ST. LOUIS — Bunge on July 9 announced it has completed the previously announced sale of 35 US interior elevators to Zen-Noh Grain Corp. (ZCG).
ZGC, a subsidiary of the National Federation of Agricultural Cooperative Associations of Japan (Zen-Noh), reached the agreement with Bunge North America, Inc., a subsidiary of St. Louis-based Bunge Ltd., in April 2020.
“This transaction will allow Bunge to operate more efficiently and reinvest in higher returning areas of the company while reducing costs and strengthening our balance sheet,” Greg Heckman, chief executive officer of Bunge, said when the sale was first announced. “Bunge will continue to be an industry leader in the US grain marketplace through global grain trading and distribution with our export terminals in Destrehan, Louisiana, which we are expanding, and EGT, our joint venture in the Pacific Northwest. We will also continue our strong presence in the soybean processing business and milling operations.”

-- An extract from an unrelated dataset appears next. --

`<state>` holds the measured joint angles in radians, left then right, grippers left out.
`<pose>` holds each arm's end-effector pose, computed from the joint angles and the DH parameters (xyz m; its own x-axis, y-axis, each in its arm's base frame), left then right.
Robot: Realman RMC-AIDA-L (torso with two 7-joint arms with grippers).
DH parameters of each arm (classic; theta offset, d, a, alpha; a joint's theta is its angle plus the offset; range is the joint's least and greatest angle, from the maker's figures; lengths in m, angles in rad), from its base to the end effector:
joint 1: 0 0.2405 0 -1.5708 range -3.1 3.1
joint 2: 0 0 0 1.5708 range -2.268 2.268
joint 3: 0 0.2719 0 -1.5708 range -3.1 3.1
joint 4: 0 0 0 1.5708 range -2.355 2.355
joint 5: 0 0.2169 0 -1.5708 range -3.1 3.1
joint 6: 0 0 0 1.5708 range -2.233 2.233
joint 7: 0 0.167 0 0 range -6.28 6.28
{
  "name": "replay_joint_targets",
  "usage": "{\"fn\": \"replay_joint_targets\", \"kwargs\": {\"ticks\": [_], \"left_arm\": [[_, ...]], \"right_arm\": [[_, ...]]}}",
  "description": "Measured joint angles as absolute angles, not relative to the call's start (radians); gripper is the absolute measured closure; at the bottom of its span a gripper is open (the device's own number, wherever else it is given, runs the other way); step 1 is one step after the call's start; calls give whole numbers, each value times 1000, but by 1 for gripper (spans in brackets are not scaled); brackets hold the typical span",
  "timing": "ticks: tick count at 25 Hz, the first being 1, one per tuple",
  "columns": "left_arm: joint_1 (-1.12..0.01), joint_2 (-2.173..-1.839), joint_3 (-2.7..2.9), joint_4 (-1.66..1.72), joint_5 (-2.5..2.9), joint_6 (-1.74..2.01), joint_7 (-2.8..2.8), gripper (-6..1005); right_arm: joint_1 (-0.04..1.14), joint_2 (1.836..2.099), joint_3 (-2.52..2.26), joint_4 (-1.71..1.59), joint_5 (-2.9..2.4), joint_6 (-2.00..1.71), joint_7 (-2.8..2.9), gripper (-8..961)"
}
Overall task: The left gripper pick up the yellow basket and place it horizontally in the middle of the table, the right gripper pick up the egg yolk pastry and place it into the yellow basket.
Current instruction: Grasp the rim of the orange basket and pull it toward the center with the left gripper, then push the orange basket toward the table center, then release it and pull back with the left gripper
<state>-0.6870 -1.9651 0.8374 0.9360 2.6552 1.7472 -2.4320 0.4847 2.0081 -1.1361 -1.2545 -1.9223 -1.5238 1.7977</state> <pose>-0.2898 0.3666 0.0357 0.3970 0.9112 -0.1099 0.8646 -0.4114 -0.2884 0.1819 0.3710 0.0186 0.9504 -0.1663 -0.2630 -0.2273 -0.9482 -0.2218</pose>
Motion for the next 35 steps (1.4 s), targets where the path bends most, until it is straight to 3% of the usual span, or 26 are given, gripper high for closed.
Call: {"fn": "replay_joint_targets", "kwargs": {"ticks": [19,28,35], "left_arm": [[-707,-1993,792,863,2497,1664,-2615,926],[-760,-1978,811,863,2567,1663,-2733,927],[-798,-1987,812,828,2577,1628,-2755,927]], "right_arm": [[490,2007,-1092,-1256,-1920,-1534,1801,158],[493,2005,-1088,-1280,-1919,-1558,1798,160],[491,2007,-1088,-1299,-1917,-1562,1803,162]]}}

ZGC said its affiliate, CGB Enterprises, Inc., Covington, La., will operate the acquired facilities through its wholly owned subsidiary, Consolidated Grain and Barge Co. CGB currently operates more than 100 grain origination facilities in the United States.
Through certain supply agreements, Bunge said it will be able to access a larger and stronger origination and distribution network through Zen-Noh to better serve American farmers and global export customers.
In addition to the export terminals in Destrehan and the EGT joint venture, Bunge will retain ownership in Bunge-SCF Grain, Bunge’s joint venture with SCF, and the Bunge elevators in Indiana that directly support Bunge’s soybean processing plant in Morristown.
Prior to the sale to Zen-Noh, Bunge ranked seventh in grain storage capacity in North America with 170.1 million bus, according to Sosland Publishing’s 2021 Grain & Milling Annual. CGB ranked fifth at 243.1 million bus of storage capacity.